Terry manicured the blankets with his typical attention to detail, smoothing them out from the centre towards the corners of the bed as far as he could reach,  showing great attention to camouflaging his wires, tubes and catheter in valleys of cotton.

Always start your day by making your bed. That means that no matter how shit that day is from then on out, you’ve always done one thing well.
In the background, the monitors silently charted his decline, supervising his vital signs and feeding precisely measured dosages of relief into his failing system as he tallied up for his last checkout. He slipped in and out of full consciousness as various drugs catalysed the potent melange. Silent lucidity evaded him mostly, as he played court jester to my  continued tragi-comedy. Sometimes he was there, alert and true, sometimes he spoke from within the tale tall and true, but mostly he wandered a personal mindscape, seduced by hypnotic celtic tones, following the money in Boston and Brussels, patrolling deep in bandit country, unsanctioned in the foothills of Colombia, drinking on Rush Street, adrift in the Gulf of Thailand in a rudderless powerboat, sinking in the mud of another glorious Glastonbury festival, good to go in suffocating desert, partying in Penang, penance in Maracaibo, millenium parties as centuries clashed. A shitload of living and dying and everything else in between.

  Now he was awake and alert, attentive and engaged in the moment.

  “You know my biggest wish. Wasn’t hard for you to guess I know, although now you know the kicker. But what’s yours? The obvious? For the cancer to be gone, to be whole again and not need the drugs and the tubes and the constant care?”

  “That’s the obvious one Trick, but no, that’s not it, not really, not any more. I’m past that now, I know what’s coming next. For so long that’s exactly what I hoped for, but the docs tell me there’ll be no remission this time. I’m up against the wall and the firing squad are lining up. No escape and evasion for me here. I may feel cocked, locked and ready to rock but in reality I’m crocked, blocked and about to get twocked.
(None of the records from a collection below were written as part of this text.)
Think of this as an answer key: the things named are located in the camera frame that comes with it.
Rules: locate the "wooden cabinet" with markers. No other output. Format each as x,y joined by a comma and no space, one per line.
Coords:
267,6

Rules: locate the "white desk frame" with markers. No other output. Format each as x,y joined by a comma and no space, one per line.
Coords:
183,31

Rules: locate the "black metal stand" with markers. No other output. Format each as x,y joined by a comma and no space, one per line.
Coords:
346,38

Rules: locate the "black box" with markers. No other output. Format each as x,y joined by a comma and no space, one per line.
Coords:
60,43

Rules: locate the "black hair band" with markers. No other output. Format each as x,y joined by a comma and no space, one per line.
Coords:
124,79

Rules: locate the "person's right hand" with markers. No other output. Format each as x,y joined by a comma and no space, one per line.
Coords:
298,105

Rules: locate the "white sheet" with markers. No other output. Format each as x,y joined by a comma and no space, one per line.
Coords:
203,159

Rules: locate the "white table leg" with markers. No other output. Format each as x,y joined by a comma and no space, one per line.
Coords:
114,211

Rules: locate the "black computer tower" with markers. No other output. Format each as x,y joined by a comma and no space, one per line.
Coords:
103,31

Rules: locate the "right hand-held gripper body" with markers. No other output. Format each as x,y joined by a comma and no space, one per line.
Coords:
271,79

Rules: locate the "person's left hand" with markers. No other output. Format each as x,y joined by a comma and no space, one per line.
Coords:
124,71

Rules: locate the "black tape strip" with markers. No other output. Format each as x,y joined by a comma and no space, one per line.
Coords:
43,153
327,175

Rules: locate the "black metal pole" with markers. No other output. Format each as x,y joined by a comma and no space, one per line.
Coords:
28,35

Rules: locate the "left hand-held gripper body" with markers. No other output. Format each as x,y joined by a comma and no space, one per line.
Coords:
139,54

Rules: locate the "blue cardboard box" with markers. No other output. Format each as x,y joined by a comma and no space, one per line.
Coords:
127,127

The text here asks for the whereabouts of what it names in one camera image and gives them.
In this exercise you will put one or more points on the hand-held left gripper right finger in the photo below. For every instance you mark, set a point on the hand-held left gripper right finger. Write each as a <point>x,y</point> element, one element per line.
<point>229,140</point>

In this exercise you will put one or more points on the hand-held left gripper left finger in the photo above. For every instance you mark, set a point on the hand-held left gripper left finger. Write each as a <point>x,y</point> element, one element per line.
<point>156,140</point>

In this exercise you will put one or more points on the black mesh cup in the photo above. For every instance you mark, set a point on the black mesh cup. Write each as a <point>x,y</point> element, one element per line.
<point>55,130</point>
  I tell you, I would have loved to head out East just one more time, one last frantic finale with Sue. The hustle and bustle of Hong Kong in tropical torrent as we party in Lan Kwai Fong. Weaving through Bangkok traffic in a skittering Tuk Tuk to chill by some rooftop pool with an iced Chivas Regal. Crunching the clichéd nutshell floor of the Long Bar at Raffles for an overpriced Singapore Sling. And, especially, most especially, basking on Chaweng beach drinking sundowners till daybreak with no cares in the world like the old days. Just like the old days.
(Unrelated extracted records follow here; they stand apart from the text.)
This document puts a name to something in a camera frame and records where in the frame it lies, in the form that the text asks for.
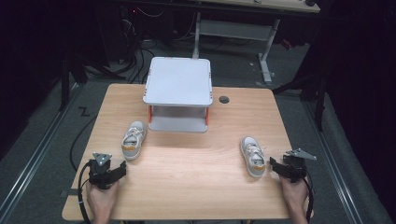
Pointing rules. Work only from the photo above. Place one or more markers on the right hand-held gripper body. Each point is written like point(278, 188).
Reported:
point(295, 168)

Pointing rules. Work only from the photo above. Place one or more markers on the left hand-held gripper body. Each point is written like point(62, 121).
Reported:
point(99, 172)

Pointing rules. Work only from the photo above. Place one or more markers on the small white grey sneaker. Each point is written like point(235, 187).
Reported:
point(253, 157)
point(134, 140)

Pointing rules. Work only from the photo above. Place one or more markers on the white two-tier shoe rack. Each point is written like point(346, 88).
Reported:
point(179, 81)

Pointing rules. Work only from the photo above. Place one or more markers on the person's right hand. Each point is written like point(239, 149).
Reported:
point(294, 196)

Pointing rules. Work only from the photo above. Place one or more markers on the person's left hand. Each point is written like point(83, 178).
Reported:
point(101, 200)

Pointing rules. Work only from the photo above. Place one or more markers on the grey tape strip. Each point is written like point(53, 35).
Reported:
point(70, 192)

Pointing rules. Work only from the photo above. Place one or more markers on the black metal stand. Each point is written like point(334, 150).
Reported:
point(320, 105)
point(64, 84)

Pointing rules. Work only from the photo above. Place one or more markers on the grey round table grommet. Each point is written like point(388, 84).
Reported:
point(223, 100)

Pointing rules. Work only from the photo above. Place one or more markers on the metal floor rail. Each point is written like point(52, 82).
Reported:
point(34, 158)
point(334, 168)

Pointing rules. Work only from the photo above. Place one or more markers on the wooden desk with white frame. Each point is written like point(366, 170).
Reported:
point(236, 29)

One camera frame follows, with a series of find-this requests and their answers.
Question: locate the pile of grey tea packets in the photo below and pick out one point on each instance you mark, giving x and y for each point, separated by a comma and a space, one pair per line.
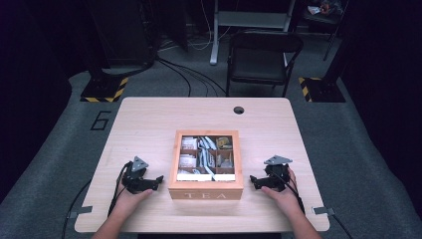
203, 156

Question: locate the black folding chair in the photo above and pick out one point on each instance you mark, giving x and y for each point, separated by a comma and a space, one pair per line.
258, 63

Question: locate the grey tape strip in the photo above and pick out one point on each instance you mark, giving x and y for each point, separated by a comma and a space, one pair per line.
323, 210
81, 211

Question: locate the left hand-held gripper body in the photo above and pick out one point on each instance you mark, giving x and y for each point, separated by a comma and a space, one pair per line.
134, 181

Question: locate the white brown tea packet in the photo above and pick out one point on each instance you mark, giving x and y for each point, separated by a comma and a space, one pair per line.
189, 143
187, 161

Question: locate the white desk frame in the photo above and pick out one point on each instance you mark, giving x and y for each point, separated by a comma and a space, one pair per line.
249, 19

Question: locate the dark cluttered cart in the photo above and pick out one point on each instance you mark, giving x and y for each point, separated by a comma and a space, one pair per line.
323, 11

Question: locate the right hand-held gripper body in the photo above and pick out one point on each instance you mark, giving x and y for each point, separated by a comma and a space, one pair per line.
277, 176

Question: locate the person's left hand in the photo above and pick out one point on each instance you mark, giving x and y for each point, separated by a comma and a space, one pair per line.
127, 202

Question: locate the white plant print tea packet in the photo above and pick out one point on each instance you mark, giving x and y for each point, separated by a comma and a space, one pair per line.
224, 143

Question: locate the person's right hand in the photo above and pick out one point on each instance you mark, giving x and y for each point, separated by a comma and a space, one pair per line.
288, 199

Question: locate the wooden tea box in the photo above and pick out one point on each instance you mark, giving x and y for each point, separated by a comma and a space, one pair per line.
205, 191

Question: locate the black stand striped base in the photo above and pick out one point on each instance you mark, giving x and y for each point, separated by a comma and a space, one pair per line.
103, 89
323, 90

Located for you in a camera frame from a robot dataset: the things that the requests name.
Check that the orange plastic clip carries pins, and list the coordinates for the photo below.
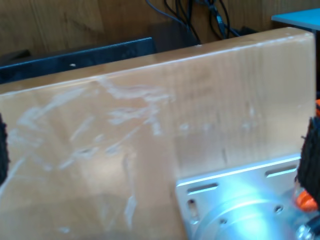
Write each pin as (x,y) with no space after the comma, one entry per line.
(306,202)

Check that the grey blue side table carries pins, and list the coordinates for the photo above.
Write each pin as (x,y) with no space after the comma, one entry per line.
(300,20)

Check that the black metal frame bar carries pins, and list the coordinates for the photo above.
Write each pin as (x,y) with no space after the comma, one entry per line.
(75,60)

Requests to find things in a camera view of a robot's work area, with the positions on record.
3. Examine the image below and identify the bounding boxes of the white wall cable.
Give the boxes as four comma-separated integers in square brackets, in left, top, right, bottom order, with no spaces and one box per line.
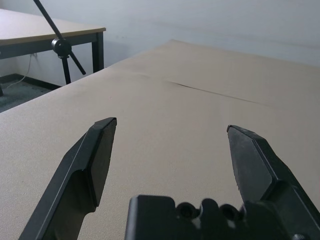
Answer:
[6,53,38,90]

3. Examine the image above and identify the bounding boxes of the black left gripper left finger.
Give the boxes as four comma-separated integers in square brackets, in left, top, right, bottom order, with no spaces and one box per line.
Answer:
[18,116,118,240]

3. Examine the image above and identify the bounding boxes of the black tripod stand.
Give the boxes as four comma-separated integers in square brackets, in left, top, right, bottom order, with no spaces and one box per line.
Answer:
[33,0,87,86]

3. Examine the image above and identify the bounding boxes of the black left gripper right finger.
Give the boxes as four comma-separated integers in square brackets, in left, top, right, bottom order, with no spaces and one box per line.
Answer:
[226,124,320,240]

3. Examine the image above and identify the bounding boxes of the beige side table black legs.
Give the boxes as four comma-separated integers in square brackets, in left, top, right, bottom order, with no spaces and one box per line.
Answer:
[0,8,107,97]
  But it’s not going to happen. And I know that. I had intended to spend one last spring out there. I’d even booked the ticket and paid the deposit. But it’s not going to happen. Now I’m not even going to get back to Liverpool. This is it for me.”

  I turned to the window to stop my slipping mask betraying me, “Christ, Terry, are you hurting man? Is there anything I can do? Anything I can get you that the hospital can’t?
You know what I mean.” 

  “No I’m fine. I’m morphed to the max. I’m so stuffed full of meds there’s nothing that would have any effect. The staff here are great. I get everything I need. And there’s no real pain just now. They removed most of the tumour the last time I was sliced and diced. I can’t really feel anything to tell the truth. Dave and Paul brought me in some beers last week, but I couldn’t really taste it. You could get me some magazines or comics. Pictures of latex ladies with gravity-defying titties and louche guys in heroic stances. Nothing long and involved though, War and Peace I can do without. I don’t want to start anything I can’t finish, if you get my drift.”

  He paused. “How long have I known you Trick?”

  “As long as this isn’t a trick question, twenty years give or take. Since I was a youngster, fresh out my wildness and you were a few worldly-wise years older. Twenty years, seven cities, four continents, three careers, and one long party.”

  “Leaving aside that ridiculous crack about being beyond wildness, twenty years? Is that all? It seems a lifetime. I swear a couple of your madder moments seemed to last longer than that. Still, what I wouldn’t give for a wild night in the wasteland now.

  Talk to me some more, will you. I’m getting tired.”